▶ _Records for this task_:
——————

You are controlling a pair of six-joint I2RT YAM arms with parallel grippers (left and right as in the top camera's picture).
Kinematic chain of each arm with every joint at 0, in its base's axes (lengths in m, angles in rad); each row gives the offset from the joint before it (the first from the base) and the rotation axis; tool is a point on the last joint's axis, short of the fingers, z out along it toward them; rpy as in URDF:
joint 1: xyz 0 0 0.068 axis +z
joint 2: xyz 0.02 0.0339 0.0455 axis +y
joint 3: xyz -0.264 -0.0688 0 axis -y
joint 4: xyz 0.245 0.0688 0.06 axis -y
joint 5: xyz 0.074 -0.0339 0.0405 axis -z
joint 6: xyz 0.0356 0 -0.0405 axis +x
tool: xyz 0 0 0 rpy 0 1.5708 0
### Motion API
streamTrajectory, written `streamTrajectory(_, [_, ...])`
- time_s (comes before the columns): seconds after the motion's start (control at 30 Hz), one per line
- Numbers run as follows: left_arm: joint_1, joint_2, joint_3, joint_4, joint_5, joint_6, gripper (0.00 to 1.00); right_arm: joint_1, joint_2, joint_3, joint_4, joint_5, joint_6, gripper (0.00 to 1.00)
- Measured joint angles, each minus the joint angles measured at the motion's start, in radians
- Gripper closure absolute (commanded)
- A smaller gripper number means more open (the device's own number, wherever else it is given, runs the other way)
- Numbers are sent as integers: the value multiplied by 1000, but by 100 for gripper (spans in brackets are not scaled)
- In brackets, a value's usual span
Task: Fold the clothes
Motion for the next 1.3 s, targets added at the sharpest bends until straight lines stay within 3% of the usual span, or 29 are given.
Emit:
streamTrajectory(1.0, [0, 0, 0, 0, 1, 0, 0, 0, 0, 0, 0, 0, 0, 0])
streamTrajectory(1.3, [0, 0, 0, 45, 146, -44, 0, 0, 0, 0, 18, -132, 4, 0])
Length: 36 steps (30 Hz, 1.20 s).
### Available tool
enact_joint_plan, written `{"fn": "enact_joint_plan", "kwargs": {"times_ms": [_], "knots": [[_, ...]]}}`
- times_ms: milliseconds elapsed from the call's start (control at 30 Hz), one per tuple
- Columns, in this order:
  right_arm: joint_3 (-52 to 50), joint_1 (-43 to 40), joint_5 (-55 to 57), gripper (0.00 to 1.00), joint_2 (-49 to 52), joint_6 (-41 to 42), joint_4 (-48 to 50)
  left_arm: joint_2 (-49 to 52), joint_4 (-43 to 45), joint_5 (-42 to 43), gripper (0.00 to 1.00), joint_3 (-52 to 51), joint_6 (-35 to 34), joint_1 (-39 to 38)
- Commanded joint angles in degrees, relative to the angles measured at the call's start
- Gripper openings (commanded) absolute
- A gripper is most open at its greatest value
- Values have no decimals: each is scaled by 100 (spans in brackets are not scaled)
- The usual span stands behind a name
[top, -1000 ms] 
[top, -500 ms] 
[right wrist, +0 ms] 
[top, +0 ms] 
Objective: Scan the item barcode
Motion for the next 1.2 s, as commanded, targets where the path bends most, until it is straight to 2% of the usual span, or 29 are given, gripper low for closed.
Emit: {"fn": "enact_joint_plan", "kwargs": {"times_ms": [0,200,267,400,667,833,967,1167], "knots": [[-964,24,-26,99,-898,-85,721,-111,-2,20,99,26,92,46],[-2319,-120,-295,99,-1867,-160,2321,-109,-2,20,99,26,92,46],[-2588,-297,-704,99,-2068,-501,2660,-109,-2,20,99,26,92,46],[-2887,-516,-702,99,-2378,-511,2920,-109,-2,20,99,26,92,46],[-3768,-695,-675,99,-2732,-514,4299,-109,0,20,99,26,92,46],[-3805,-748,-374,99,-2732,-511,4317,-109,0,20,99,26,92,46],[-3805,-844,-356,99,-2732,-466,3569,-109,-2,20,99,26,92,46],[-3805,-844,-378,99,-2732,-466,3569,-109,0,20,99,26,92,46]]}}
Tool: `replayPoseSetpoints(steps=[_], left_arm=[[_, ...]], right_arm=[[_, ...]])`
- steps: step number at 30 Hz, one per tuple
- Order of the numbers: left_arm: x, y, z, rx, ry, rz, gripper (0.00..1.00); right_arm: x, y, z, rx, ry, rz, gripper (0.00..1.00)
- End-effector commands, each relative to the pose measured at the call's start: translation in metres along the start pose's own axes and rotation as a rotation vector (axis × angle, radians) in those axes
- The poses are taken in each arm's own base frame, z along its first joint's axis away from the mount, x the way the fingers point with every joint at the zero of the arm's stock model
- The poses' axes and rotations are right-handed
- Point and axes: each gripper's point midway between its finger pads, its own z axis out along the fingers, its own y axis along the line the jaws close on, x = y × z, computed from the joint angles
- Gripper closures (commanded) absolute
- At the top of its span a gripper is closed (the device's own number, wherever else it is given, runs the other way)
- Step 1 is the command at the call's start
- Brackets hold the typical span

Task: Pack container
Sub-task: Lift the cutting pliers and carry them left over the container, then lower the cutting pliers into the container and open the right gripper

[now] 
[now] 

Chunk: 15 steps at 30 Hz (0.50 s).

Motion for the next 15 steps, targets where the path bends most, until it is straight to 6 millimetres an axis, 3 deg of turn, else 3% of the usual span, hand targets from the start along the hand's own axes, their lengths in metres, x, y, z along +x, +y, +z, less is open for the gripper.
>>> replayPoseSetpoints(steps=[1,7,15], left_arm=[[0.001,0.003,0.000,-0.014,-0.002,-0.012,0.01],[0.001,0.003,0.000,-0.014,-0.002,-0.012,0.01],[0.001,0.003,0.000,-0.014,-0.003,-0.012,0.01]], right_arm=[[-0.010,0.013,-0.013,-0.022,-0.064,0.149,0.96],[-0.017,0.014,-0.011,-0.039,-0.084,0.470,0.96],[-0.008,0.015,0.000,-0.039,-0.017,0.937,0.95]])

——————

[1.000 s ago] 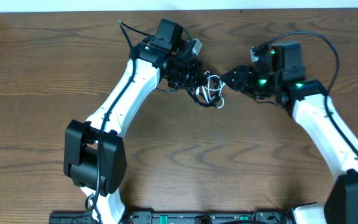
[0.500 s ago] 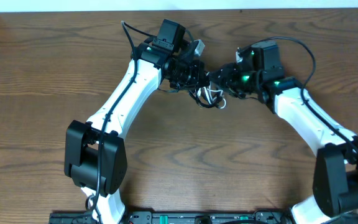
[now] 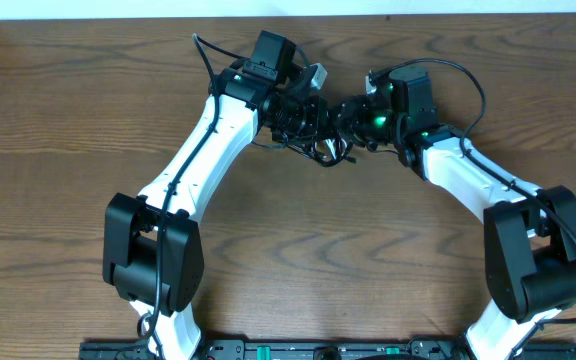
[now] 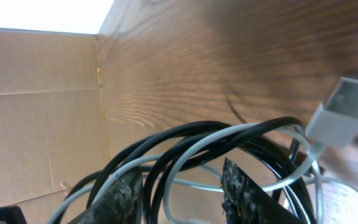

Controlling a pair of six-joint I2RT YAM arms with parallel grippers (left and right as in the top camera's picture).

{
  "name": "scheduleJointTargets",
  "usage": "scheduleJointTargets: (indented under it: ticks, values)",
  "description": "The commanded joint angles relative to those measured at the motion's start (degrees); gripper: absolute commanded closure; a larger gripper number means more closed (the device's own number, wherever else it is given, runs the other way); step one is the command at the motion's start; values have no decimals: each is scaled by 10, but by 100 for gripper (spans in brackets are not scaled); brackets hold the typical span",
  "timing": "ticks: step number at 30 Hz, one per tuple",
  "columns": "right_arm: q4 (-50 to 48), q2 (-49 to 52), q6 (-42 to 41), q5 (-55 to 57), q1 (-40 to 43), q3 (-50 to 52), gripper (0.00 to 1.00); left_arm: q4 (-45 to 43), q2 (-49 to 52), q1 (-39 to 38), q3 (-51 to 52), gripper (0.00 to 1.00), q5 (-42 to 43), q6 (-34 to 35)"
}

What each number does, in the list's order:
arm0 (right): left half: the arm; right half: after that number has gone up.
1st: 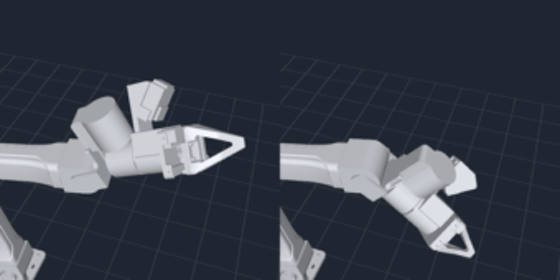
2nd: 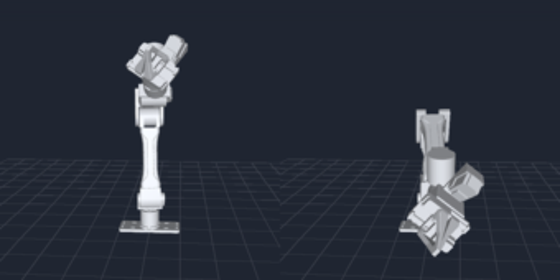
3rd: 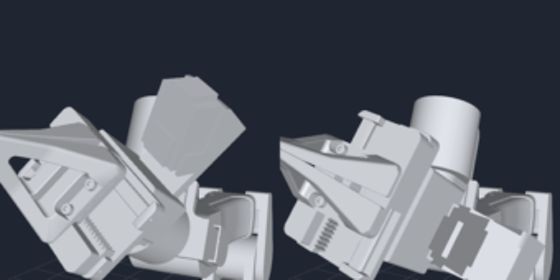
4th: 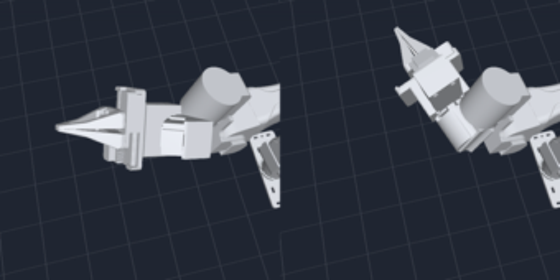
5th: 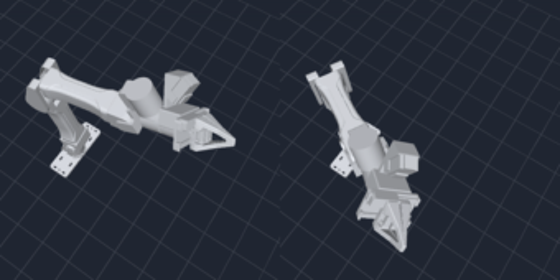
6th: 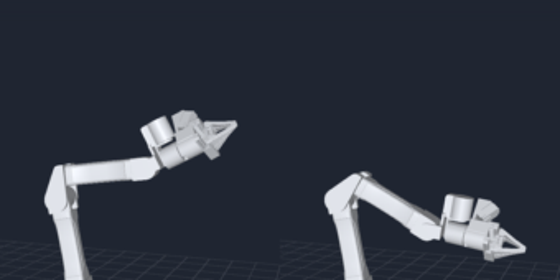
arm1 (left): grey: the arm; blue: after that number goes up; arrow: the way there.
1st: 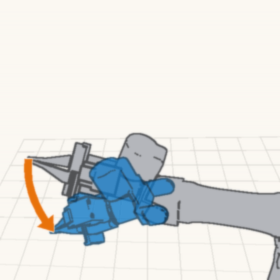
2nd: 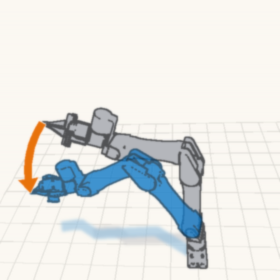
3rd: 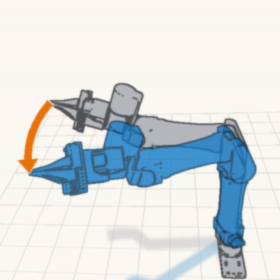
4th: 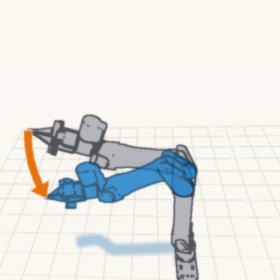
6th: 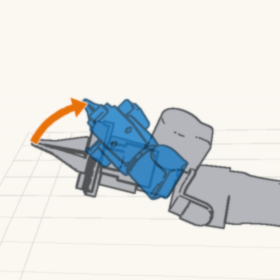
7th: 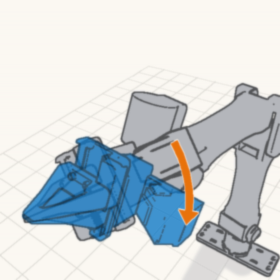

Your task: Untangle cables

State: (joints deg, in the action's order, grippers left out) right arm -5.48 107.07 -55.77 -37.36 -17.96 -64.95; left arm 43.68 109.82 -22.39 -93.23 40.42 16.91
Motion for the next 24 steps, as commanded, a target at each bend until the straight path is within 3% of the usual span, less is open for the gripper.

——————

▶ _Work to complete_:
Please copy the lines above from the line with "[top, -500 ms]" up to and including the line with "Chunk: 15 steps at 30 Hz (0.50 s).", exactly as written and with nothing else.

▶ _Solution to the exercise_:
[top, -500 ms] 
[right wrist, +0 ms] 
[top, +0 ms] 
Objective: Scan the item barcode
Motion for the next 1.2 s, as commanded, targets where the path bends most, until it is straight to 2% of the usual span, or 29 are given, gripper low for closed.
Emit: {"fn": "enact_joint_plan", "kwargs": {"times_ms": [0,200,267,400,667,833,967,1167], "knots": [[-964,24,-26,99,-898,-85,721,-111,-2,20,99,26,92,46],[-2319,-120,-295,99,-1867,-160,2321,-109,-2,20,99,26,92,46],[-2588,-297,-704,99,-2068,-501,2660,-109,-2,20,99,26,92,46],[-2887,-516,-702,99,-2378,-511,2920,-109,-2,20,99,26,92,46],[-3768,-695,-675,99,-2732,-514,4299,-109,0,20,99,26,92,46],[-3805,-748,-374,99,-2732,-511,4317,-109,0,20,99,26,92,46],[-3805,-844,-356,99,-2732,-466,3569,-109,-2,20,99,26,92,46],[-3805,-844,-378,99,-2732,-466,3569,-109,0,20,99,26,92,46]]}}
Tool: `replayPoseSetpoints(steps=[_], left_arm=[[_, ...]], right_arm=[[_, ...]])`
- steps: step number at 30 Hz, one per tuple
- Order of the numbers: left_arm: x, y, z, rx, ry, rz, gripper (0.00..1.00); right_arm: x, y, z, rx, ry, rz, gripper (0.00..1.00)
- End-effector commands, each relative to the pose measured at the call's start: translation in metres along the start pose's own axes and rotation as a rotation vector (axis × angle, radians) in those axes
- The poses are taken in each arm's own base frame, z along its first joint's axis away from the mount, x the way the fingers point with every joint at the zero of the arm's stock model
- The poses' axes and rotations are right-handed
- Point and axes: each gripper's point midway between its finger pads, its own z axis out along the fingers, its own y axis along the line the jaws close on, x = y × z, computed from the joint angles
- Gripper closures (commanded) absolute
- At the top of its span a gripper is closed (the device's own number, wherever else it is given, runs the other way)
- Step 1 is the command at the call's start
- Brackets hold the typical span

Task: Pack container
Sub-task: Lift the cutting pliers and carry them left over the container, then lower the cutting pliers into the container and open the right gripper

[now] 
[now] 

Chunk: 15 steps at 30 Hz (0.50 s).

Besides this answer, the exercise requires nothing else.